Der Walkman legte vor rund 35 Jahren den Grundstein dafür, was heute allgemein üblich und akzeptiert ist: das Herumlaufen mit Kopfhörern und das Hören von Musik beim Sport, in der Straßenbahn, im Wartezimmer oder wo man will. Genau genommen war der Walkman nicht das erste wirklich kleine Kassettengerät. So gab es beispielsweise Diktiergeräte schon in den frühen 1970ern. Diese waren nur geringfügig größer, hatten aber ein eingebautes Mikrofon und einen Lautsprecher. Sie konnten zwar nur in Mono wiedergeben, hatten aber eine recht ansprechende Tonqualität.

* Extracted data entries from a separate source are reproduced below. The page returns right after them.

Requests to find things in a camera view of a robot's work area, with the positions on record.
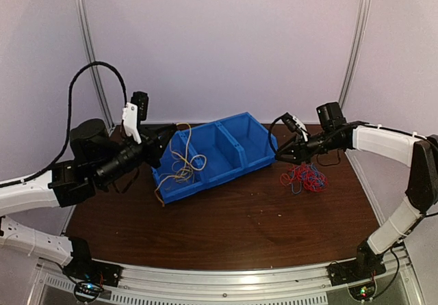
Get left aluminium frame post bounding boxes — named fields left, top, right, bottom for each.
left=75, top=0, right=114, bottom=130

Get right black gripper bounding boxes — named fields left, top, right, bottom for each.
left=275, top=129, right=341, bottom=165

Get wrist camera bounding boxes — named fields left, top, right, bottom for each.
left=122, top=91, right=149, bottom=144
left=280, top=112, right=309, bottom=139

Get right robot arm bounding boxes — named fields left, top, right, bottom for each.
left=271, top=102, right=437, bottom=279

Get left black sleeved cable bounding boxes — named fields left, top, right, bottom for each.
left=0, top=61, right=128, bottom=186

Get yellow cable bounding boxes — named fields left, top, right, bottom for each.
left=154, top=122, right=208, bottom=203

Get right aluminium frame post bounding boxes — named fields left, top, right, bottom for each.
left=339, top=0, right=372, bottom=109

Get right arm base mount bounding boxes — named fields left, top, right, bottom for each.
left=326, top=259, right=387, bottom=303

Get aluminium frame post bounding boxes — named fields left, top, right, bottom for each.
left=339, top=0, right=372, bottom=109
left=75, top=0, right=114, bottom=130

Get black sleeved cable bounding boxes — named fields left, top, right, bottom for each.
left=268, top=115, right=292, bottom=159
left=0, top=61, right=128, bottom=186

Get red blue cables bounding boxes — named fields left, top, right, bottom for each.
left=279, top=163, right=329, bottom=195

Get aluminium front rail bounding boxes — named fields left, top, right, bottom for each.
left=27, top=246, right=422, bottom=305

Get blue three-compartment bin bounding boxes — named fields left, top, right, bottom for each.
left=152, top=113, right=278, bottom=205

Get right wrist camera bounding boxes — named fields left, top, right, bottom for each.
left=280, top=112, right=309, bottom=139

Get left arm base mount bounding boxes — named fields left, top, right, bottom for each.
left=59, top=261, right=122, bottom=304

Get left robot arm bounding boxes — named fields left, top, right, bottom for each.
left=1, top=118, right=177, bottom=280

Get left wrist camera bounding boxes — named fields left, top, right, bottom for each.
left=122, top=91, right=149, bottom=144

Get right black sleeved cable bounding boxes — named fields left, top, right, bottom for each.
left=268, top=115, right=292, bottom=159

Die Kassette im HiFi-Bereich

Seit etwa 1967 tönt die CC auch in Stereo. Damit gab es schon sehr früh Kassettendecks für die heimische Stereoanlage. In den 1970ern waren sie auch gerne in Kompaktanlagen eingebaut. Das waren bis rund 80 cm breite Kästen mit eingebautem Plattenspieler, Radio, Verstärker und Kassettenrekorder. Etwa zur selben Zeit gelang es der CC, das Spulentonbandgerät fast vollständig von den heimischen HiFi-Anlagen zu verdrängen. Nur wenige echte HiFi-Freaks blieben ihm bis heute treu. Ansonsten erledigte die Kassette über Jahrzehnte einen sehr guten Job. Sie ließ sich nicht nur in bester Qualität über die hochwertigen HiFi-Komponenten im Wohnzimmer wiedergeben, sondern auch mal schnell in die Küche oder ins Auto mitnehmen. Ohne zu übertreiben lässt sich die Behauptung aufstellen, dass das Handling mit der CC einfacher war als es heute mit unseren MP3s ist. Zumindest klingen viele digitale aktuelle Musikfiles kaum besser, wenn überhaupt, als die CC. Und das Smartphone als allgegenwärtiges Wiedergabemedium ist gelinde gesagt nicht einmal ein schwacher Ersatz für die hochwertigen CC-Abspieler früherer Jahrzehnte.

Digitales Intermezzo

Mit der Einführung der CD wurde die Musik ab 1982 digital und erlebte in Sachen Wiedergabetreue einen Quantensprung. Ziel war es, auch die Kassette ins digitale Zeitalter zu begleiten. Auf Basis der CC entwickelte Philips mit der DCC eine digitale Kompaktkassette, die 1992 auf den Markt kam. DCC-Rekorder waren auch in der Lage, die alten CCs abzuspielen. Das System kam jedoch zu spät auf den Markt. Außerdem gab es seit 1987 mit der DAT-Kassette bereits ein höherwertigeres System, das es sogar bis in den Studiobereich schaffte. Weiter buhlte mit der 1991 an den Start gebrachten Mini-Disc ein weiteres Aufnahmesystem um die Gunst der Käufer. Diese wurden mit der Einführung des CD-Rekorders 1995 weiter verunsichert. Zu der Zeit gab es dann auch schon MP3s, die das Rennen gewannen. Die DCC-Produktion wurde 1996 eingestellt.

Am Siegeszug der Kassette hatte auch der Radiorekorder seinen Anteil. Er erlaubte besonders Jugendlichen das Aufnehmen der Hitparaden

Kompaktkassette heute

Bei uns fristet die CC nur noch ein Schattendasein. Meist ist sie noch in Kinderzimmern anzutreffen. Schließlich gilt die CC als unverwüstlich und erlaubt so Kindern, ihre Hörspielbänder wiederzugeben. Die letzten wurden übrigens im April 2015 auf den Markt gebracht.

Anders als bei uns genießt die Kassette in Entwicklungsländern, wie in Schwarzafrika, noch ungleich höheres Ansehen. Hier haben sie ihr günstiger Preis und ihre Robustheit am Leben erhalten.

Zu allem Trotz: Liebhaber der CC gibt es bis heute auch bei uns. Und so darf es auch nicht wundern, dass das Glanzstück mancher HiFi-Anlage nach wie vor ein Kassettendeck ist.